2016年12月21日(木)、入場者が20万人に達しました。
2016年11月4日(金)、入場者が10万人に達しました。
1089ブログ「平安の秘仏―滋賀・櫟野寺の大観音とみほとけたち」 展覧会の見どころなどを紹介しています。
「個性派ぞろい 櫟野寺のみほとけたち」 投票結果(投票期間:2016年10月3日(月)~10月31日(月))
東京国立博物館 資料館 特別展「平安の秘仏―滋賀・櫟野寺の大観音とみほとけたち」関連図書コーナー設置
展覧会のみどころ
総高5m超の秘仏、寺外初公開
重要文化財 十一面観音菩薩坐像
平安時代・10世紀
滋賀・櫟野寺蔵
像高3mを超す大観音で、重要文化財に指定された十一面観音菩薩坐像では日本最大です。頭と体は一本の大木から彫り出されます。木の重さが伝わってくるような重厚な姿ですが、美しく整った顔を仰ぎ見ると心が癒されます。迫力と穏やかさがともにみられる表現は、10世紀の仏像の特徴です。

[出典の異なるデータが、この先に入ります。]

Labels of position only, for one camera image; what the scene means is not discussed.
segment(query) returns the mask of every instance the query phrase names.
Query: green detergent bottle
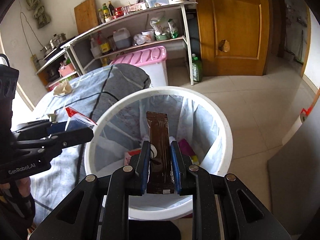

2mを超える薬師如来坐像など、重要文化財の平安彫刻20体が一堂に
重要文化財 薬師如来坐像
平安時代・12世紀
滋賀・櫟野寺蔵
左手に薬壺をもち、病気平癒をつかさどる薬師如来像です。本尊よりは小さいものの、仏像に求められる理想的な大きさである周丈六(しゅうじょうろく)を基準に表された像高2.22mの大作で、その穏やかな表現は、都の大仏師、定朝(じょうちょう)の作風を模範とする定朝様に倣います。最澄が開創した延暦寺根本中堂の本尊は薬師如来であり、いかにも天台宗の古刹、櫟野寺にふさわしいみほとけといえます。
重要文化財 地蔵菩薩坐像
平安時代・文治3年(1187)
滋賀・櫟野寺蔵
地蔵菩薩は、釈尊が入滅したのち、弥勒がこの世にあらわれるまでの56億7千万年という長い間、我われを救って歩くという役目をもっており、古くより信仰されてきました。本像は像内の銘文から、文治3年(1187)に造られたことがわかります。仏師運慶らによって写実的な仏像が造られるようになった頃ですが、櫟野寺周辺ではまだこのように、平安風で穏やかな姿の像が造られていました。
重要文化財 観音菩薩立像
平安時代・10~11世紀
滋賀・櫟野寺蔵
櫟野寺には、本尊の十一面観音菩薩坐像をはじめ、10世紀~12世紀にかけて造られた観音菩薩が現在も複数残されています。このことは、観音への信仰がこの地に深く根ざしていたことをものがたっています。本像はそのなかでもすぐれたできばえの像で、切れ長の目など表情には厳しさがありますが、細身に表された体つきは優美です。
重要文化財 毘沙門天立像
平安時代・10~11世紀
滋賀・櫟野寺蔵
平安時代の初めに坂上田村麻呂が鈴鹿山の山賊の追討を櫟野寺で祈願し、それが叶うと毘沙門天像を造って安置したといいます。この像は10~11世紀頃に造られたものですが、目をつり上げ、口をへの字に歪める表情にはどこか親しみをおぼえます。腹部に表された奇妙な顔にも注目してください。
櫟野寺について

櫟野寺本堂 撮影:藤原弘正
滋賀県甲賀市に位置する天台宗の古刹、櫟野寺は、延暦11年(792)に最澄が延暦寺の建立に際して良材を求めて当地を訪れ、櫟(いちい)の霊木に観音像を刻んだことがその始まりと伝えられます。鈴鹿山脈に連なる油日岳の山麓に位置し、すぐ近くを琵琶湖に注ぐ杣川(そまがわ)が流れるという立地は、世俗を離れ比叡山中で修行した最澄が、良材を求めた場所としてふさわしく感じられます。
征夷大将軍の坂上田村麻呂が山賊追討の祈願成就をよろこび、堂塔を寄進したとの伝承も残ります。また、白州正子氏が「かくれ里」とも呼んだこの櫟野(いちの)の地には、櫟野寺を拠点として数多くの天台寺院が建立され、豊かな仏教文化が花開いたのでした。秘仏本尊の十一面観音菩薩坐像はその制作が10世紀後半に遡るため、そのころには櫟野寺が甲賀における仏教文化の中心であったことが知られますが、本尊含め重要文化財に指定される平安仏は20体にも及びます。これら平安仏が林立する光景を前にすれば、かつて末寺として七坊を誇ったという名刹、櫟野寺の栄華がしのばれるでしょう。